Director-General of the Economic Planning Agency
- In office 10 August 1989 – 28 February 1990
- Prime Minister: Toshiki Kaifu
- Preceded by: Michio Ochi
- Succeeded by: Hideyuki Aizawa

Personal details
- Born: 16 June 1933 Tokyo, Japan
- Died: 19 August 2001 (aged 68)
- Alma mater: Hitotsubashi University

= Sumiko Takahara =

Sumiko Takahara (16 June 1933 – 19 August 2001) was an economist, Japanese Ambassador (to Finland, 1995–1998), chief of the now-defunct Economic Planning Agency, and the first female president of Japanese baseball’s Central League (March 1998 – December 2000).

==Biography==
Takahara worked as a reporter for Mainichi Shimbun (1955–1963) after graduating from Hitotsubashi University.
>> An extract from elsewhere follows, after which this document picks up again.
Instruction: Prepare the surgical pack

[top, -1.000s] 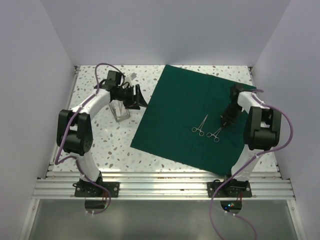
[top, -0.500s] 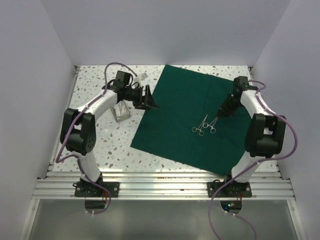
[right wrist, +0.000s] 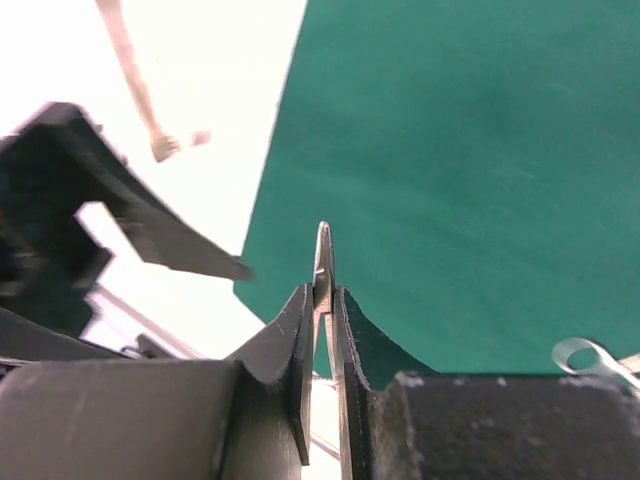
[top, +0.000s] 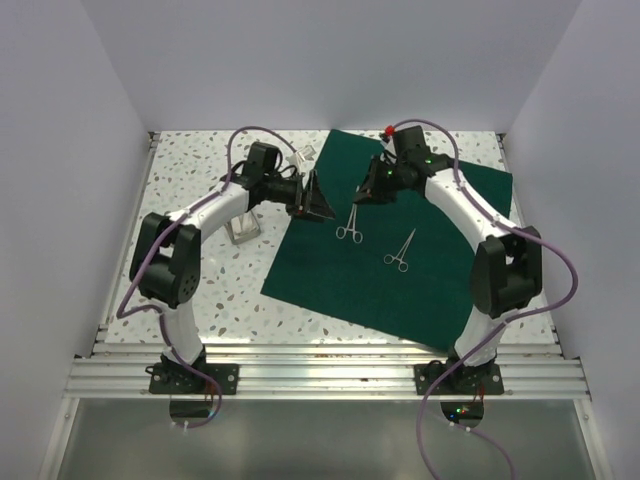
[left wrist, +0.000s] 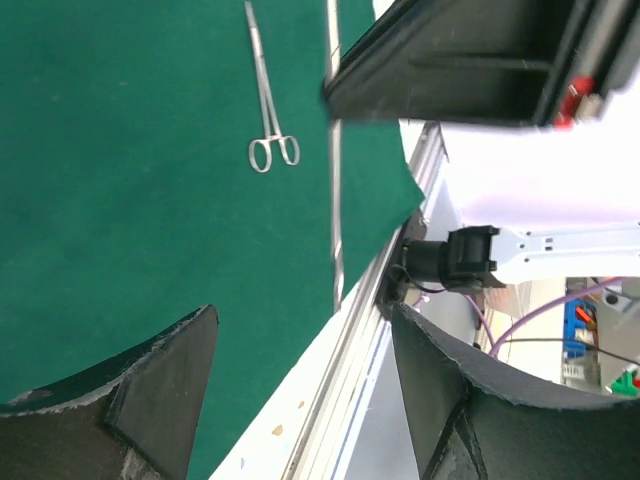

Takahara was the Economic Planning Agency (EPA) chief under Prime Minister Toshiki Kaifu between August 1989 and February 1990, becoming the sixth woman and the first female nonpolitician in history to join the Cabinet. She stepped down from her position with the Central League when she needed to be hospitalized for mycosis fungoides. Her death was attributed to malignant lymphoma.